## Work instructions
What is expected is a word-for-word copy of all the entries.

----

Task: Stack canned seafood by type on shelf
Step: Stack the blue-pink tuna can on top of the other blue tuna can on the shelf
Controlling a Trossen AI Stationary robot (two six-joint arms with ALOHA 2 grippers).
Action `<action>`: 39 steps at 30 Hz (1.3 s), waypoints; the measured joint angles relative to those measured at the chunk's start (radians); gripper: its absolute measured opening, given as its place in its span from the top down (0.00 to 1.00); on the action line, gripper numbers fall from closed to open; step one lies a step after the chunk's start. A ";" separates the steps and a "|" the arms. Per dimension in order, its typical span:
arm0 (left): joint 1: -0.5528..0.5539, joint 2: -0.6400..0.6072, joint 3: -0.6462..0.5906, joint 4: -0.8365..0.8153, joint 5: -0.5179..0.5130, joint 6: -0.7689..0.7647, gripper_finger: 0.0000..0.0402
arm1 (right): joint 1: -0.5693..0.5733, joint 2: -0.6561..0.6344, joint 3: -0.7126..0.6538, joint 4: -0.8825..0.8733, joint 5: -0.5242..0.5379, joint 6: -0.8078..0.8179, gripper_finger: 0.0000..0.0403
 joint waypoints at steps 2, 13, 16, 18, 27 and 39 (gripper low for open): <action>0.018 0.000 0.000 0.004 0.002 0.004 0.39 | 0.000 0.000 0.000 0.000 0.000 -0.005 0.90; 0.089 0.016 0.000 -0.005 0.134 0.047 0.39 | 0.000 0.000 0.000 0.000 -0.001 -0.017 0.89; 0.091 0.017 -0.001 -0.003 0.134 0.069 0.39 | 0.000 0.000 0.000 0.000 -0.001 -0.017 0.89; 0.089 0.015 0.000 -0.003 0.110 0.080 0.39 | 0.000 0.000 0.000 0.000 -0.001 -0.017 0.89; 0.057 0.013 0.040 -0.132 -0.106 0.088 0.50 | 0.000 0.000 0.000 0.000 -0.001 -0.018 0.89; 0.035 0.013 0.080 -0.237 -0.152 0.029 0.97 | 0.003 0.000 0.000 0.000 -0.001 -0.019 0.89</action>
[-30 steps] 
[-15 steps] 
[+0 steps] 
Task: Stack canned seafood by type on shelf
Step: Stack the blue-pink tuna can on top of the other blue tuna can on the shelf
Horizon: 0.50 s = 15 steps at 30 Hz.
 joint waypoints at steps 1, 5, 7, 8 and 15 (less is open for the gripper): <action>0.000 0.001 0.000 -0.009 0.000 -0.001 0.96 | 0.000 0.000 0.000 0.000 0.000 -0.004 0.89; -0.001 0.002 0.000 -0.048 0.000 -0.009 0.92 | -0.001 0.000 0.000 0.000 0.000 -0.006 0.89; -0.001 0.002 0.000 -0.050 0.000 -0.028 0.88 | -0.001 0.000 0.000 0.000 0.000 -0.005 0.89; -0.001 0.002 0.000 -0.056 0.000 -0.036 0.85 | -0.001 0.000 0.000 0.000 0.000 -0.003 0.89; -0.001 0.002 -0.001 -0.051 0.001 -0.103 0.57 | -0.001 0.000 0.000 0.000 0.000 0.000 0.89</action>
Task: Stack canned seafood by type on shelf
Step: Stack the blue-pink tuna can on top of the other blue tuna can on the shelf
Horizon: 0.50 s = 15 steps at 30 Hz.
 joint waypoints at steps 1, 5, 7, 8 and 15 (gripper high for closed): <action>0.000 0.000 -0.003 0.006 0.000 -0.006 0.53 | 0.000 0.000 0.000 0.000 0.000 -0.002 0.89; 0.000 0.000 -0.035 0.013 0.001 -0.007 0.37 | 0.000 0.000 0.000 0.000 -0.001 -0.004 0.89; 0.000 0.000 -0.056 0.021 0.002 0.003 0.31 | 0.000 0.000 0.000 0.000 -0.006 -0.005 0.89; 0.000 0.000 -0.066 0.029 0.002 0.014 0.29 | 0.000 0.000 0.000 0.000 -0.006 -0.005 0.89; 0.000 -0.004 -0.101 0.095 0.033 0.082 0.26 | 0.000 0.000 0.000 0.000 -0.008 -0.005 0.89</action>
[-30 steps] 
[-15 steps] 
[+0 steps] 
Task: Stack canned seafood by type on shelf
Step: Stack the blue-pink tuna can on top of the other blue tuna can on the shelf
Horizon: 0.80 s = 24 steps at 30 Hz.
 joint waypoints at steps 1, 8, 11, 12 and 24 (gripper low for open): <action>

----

## Answer for the task
Task: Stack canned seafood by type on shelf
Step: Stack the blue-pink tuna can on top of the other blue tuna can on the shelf
Controlling a Trossen AI Stationary robot (two six-joint arms with ALOHA 2 grippers).
Action `<action>`: 39 steps at 30 Hz (1.3 s), waypoints; the measured joint angles relative to those measured at the chunk's start (radians); gripper: its absolute measured opening, given as its place in its span from the top down (0.00 to 1.00); on the action line, gripper numbers fall from closed to open; step one lies a step after the chunk's start. A ";" separates the steps and a "|" the arms. Per dimension in order, its typical span:
arm0 (left): joint 1: -0.5528..0.5539, joint 2: -0.6400..0.6072, joint 3: -0.6462..0.5906, joint 4: -0.8365..0.8153, joint 5: -0.5179..0.5130, joint 6: -0.7689..0.7647, gripper_finger: 0.0000..0.0402
arm1 (right): joint 1: -0.5693..0.5733, joint 2: -0.6561..0.6344, joint 3: -0.7126..0.6538, joint 4: -0.8825..0.8733, joint 5: -0.5242..0.5379, joint 6: -0.8078..0.8179, gripper_finger: 0.0000..0.0403
 joint waypoints at steps 2, 13, 16, 18, 27 and 39 (gripper low for open): <action>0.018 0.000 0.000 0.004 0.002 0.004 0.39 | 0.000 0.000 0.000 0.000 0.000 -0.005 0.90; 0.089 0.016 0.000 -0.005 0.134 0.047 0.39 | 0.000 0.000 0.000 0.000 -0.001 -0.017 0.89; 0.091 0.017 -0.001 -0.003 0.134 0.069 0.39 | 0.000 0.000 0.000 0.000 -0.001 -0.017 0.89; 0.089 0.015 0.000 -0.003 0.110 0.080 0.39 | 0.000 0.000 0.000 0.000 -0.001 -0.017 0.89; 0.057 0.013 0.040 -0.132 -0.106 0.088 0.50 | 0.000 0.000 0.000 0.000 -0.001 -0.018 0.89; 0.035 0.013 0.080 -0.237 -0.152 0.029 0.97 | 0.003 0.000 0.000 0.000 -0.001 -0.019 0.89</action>
[-30 steps] 
[-15 steps] 
[+0 steps] 
Task: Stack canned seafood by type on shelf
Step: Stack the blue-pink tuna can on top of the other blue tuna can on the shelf
Horizon: 0.50 s = 15 steps at 30 Hz.
 joint waypoints at steps 1, 5, 7, 8 and 15 (less is open for the gripper): <action>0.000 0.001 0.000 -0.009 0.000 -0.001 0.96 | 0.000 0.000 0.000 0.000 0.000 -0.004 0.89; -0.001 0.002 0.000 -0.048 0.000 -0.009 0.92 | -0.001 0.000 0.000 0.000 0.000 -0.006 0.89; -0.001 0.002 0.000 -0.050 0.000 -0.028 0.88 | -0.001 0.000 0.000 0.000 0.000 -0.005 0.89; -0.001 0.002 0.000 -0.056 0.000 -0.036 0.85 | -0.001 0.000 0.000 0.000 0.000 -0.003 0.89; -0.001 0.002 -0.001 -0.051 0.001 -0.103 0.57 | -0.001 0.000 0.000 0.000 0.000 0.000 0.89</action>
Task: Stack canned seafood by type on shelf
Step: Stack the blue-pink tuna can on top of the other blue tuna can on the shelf
Horizon: 0.50 s = 15 steps at 30 Hz.
 joint waypoints at steps 1, 5, 7, 8 and 15 (gripper high for closed): <action>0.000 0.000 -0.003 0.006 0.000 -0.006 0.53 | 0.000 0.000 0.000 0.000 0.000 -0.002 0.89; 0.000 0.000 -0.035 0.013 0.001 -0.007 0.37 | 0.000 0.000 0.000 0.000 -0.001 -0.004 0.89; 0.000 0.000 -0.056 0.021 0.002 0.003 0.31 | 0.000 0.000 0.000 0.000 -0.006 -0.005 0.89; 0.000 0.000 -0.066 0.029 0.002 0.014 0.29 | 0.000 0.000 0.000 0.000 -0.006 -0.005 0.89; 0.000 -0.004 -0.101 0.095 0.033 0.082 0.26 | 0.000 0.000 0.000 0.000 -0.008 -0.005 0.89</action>
[-30 steps] 
[-15 steps] 
[+0 steps] 
Task: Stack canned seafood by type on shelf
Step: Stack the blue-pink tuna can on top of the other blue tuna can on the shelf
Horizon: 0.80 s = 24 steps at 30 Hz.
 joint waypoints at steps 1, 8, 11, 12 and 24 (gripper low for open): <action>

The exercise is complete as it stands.